榴莲视频

Scottish TV talks

<榴莲视频 class="standfirst">
一月 5, 1996

Scotland has taken another tentative step towards setting up its own higher education television channel, a move that will put it at the forefront in Europe.

The Committee of Scottish Higher Education Principals has been responding warily to an approach by Scottish Television and ScottishTelecom offering them a "narrowcast" system which would allow programmes to be transmitted to staff and students across the sector.

But at its meeting last month, COSHEP authorised a group of five principals to talk with Scottish Television on the financial and practical implications of both a pilot and permanent scheme.

"I'm confident that we will take a positive decision to proceed to the pilot," said Ronald Crawford, COSHEP's secretary. "The majority are in no doubt that it is a potentially very exciting possibility, but we need to know what we are letting ourselves in for."

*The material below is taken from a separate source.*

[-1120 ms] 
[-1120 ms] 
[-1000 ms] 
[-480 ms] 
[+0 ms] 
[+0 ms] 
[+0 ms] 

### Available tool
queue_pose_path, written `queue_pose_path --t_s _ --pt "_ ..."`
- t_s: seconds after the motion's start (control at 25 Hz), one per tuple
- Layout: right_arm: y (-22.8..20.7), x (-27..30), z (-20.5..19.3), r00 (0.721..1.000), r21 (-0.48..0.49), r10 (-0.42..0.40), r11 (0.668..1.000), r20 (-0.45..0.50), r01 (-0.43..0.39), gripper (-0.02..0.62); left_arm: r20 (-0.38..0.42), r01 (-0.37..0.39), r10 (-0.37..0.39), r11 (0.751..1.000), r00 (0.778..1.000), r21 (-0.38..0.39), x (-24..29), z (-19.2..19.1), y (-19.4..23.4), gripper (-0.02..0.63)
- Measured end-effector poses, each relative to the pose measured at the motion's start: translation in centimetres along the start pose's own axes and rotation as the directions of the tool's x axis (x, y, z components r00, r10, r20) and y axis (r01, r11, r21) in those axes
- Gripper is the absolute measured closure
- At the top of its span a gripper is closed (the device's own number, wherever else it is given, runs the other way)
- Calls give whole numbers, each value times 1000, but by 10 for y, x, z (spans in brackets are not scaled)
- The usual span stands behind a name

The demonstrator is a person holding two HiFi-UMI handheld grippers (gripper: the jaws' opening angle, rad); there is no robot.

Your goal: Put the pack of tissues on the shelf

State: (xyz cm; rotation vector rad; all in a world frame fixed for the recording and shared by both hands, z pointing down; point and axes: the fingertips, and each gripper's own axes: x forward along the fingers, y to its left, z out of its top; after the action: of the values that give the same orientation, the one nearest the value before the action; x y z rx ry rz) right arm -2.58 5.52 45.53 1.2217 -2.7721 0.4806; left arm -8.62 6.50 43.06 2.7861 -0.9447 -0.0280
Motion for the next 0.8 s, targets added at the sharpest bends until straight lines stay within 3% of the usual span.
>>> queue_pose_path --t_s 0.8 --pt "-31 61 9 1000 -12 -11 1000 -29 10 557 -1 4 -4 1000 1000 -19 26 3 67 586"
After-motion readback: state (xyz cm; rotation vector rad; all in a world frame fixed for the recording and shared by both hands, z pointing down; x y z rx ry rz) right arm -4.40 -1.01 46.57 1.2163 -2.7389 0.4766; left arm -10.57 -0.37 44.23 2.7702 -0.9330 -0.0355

Sir Stewart Sutherland, Sir Graeme Davies, Richard Shaw, Christopher Maddox and Alistair Rowan, respectively the principals of Edinburgh, Glasgow and Paisley Universities, the Scottish College of Textiles and Edinburgh College of Art, will meet Scottish Television representatives later this month.

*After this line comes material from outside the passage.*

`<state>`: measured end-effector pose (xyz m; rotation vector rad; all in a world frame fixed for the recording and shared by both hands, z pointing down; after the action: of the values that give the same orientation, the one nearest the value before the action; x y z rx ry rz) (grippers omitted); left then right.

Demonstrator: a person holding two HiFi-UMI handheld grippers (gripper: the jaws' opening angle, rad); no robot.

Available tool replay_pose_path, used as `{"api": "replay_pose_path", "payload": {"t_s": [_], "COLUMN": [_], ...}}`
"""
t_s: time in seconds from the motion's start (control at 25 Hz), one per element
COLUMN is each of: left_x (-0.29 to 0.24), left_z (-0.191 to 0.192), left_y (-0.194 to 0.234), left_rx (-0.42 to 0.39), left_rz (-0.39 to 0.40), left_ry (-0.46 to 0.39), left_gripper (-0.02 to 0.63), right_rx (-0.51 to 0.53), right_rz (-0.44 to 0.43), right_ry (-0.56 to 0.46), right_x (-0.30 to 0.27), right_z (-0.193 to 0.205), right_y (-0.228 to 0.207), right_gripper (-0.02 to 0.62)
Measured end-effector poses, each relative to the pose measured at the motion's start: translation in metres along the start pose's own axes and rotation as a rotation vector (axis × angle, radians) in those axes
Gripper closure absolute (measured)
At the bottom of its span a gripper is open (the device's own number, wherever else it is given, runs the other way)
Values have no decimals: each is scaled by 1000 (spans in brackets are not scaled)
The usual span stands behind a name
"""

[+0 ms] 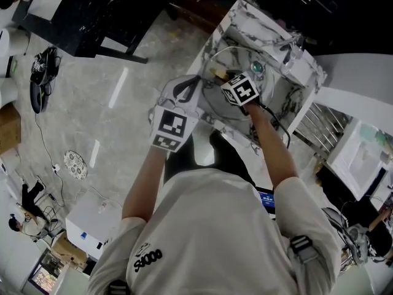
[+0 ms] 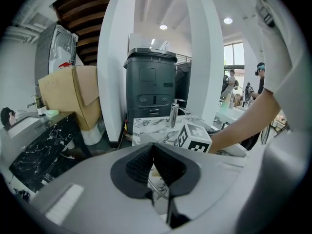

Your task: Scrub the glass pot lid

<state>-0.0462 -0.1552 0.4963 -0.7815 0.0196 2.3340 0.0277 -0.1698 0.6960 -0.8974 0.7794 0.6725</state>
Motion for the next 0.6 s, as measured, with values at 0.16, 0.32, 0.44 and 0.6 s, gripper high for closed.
{"api": "replay_pose_path", "payload": {"t_s": [0.16, 0.32, 0.44, 0.6], "left_x": [0, 0, -1, 0], "left_z": [-4, -4, -6, -11], "left_y": [-3, -7, -10, -16], "left_rx": [-1, -3, -5, -12], "left_rz": [0, 2, 2, 7], "left_ry": [-9, -11, -15, -24], "left_gripper": [597, 597, 597, 597], "right_rx": [47, 52, 68, 90], "right_rz": [-105, -208, -263, -303], "right_ry": [106, 247, 384, 562], "right_x": [1, 10, 21, 38], "right_z": [20, 49, 72, 103], "right_y": [18, 30, 33, 29], "right_gripper": [540, 540, 541, 543]}}
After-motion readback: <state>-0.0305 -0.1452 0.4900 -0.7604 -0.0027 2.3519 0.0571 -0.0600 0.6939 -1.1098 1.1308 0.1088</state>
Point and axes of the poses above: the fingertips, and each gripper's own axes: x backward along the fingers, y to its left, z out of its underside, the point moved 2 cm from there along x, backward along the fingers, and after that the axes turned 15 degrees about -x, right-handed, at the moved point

A pilot project of between three and six months would cost an estimated Pounds 500,000, and there are fears that this might be sliced from the Scottish Higher Education Funding Council's allocations. But if COSHEP backs the project, SHEFC is likely to invest significant cash from other funds without the need for top slicing.

The television channel would dovetail with SHEFC's current information technology initiatives of Metropolitan Area Networks, academic superhighways in four Scottish regions, which are to be linked in a Wide Area Network for all 21 higher education institutions.